The expected output is every line below, reproduced exactly.
BEGIN DATA EXTRACT
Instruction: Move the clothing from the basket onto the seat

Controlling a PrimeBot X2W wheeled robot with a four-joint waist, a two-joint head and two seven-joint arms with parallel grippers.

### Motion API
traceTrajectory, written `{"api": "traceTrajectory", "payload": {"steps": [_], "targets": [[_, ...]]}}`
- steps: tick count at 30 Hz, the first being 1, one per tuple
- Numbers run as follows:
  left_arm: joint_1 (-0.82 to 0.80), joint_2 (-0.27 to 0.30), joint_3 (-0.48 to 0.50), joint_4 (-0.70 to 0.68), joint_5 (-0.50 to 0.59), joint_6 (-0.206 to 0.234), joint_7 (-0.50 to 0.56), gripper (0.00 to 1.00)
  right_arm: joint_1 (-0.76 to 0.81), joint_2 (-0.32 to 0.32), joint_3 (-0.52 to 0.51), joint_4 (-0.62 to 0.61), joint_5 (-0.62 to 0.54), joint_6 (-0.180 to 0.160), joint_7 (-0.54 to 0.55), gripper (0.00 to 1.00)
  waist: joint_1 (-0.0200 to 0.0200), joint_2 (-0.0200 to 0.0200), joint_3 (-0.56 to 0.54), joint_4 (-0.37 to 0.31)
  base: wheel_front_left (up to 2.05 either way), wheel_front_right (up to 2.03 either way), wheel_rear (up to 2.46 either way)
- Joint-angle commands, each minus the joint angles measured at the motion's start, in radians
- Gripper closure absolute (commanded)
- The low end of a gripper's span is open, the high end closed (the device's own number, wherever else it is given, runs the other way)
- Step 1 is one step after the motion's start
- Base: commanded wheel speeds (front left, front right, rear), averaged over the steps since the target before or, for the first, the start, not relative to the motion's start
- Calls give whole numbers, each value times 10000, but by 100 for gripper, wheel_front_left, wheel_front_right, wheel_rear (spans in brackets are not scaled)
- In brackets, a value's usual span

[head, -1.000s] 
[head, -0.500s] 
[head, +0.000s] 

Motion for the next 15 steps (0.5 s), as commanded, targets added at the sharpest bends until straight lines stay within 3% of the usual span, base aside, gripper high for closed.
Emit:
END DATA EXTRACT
EXPECTED OUTPUT
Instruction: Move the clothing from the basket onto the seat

Controlling a PrimeBot X2W wheeled robot with a four-joint waist, a two-joint head and two seven-joint arms with parallel grippers.

### Motion API
traceTrajectory, written `{"api": "traceTrajectory", "payload": {"steps": [_], "targets": [[_, ...]]}}`
- steps: tick count at 30 Hz, the first being 1, one per tuple
- Numbers run as follows:
  left_arm: joint_1 (-0.82 to 0.80), joint_2 (-0.27 to 0.30), joint_3 (-0.48 to 0.50), joint_4 (-0.70 to 0.68), joint_5 (-0.50 to 0.59), joint_6 (-0.206 to 0.234), joint_7 (-0.50 to 0.56), gripper (0.00 to 1.00)
  right_arm: joint_1 (-0.76 to 0.81), joint_2 (-0.32 to 0.32), joint_3 (-0.52 to 0.51), joint_4 (-0.62 to 0.61), joint_5 (-0.62 to 0.54), joint_6 (-0.180 to 0.160), joint_7 (-0.54 to 0.55), gripper (0.00 to 1.00)
  waist: joint_1 (-0.0200 to 0.0200), joint_2 (-0.0200 to 0.0200), joint_3 (-0.56 to 0.54), joint_4 (-0.37 to 0.31)
  base: wheel_front_left (up to 2.05 either way), wheel_front_right (up to 2.03 either way), wheel_rear (up to 2.46 either way)
- Joint-angle commands, each minus the joint angles measured at the motion's start, in radians
- Gripper closure absolute (commanded)
- The low end of a gripper's span is open, the high end closed (the device's own number, wherever else it is given, runs the other way)
- Step 1 is one step after the motion's start
- Base: commanded wheel speeds (front left, front right, rear), averaged over the steps since the target before or, for the first, the start, not relative to the motion's start
- Calls give whole numbers, each value times 10000, but by 100 for gripper, wheel_front_left, wheel_front_right, wheel_rear (spans in brackets are not scaled)
- In brackets, a value's usual span

[head, -1.000s] 
[head, -0.500s] 
[head, +0.000s] 

Motion for the next 15 steps (0.5 s), as commanded, targets added at the sharpest bends until straight lines stay within 3% of the usual span, base aside, gripper high for closed.
Emit:

At this stage, the exercise is finished.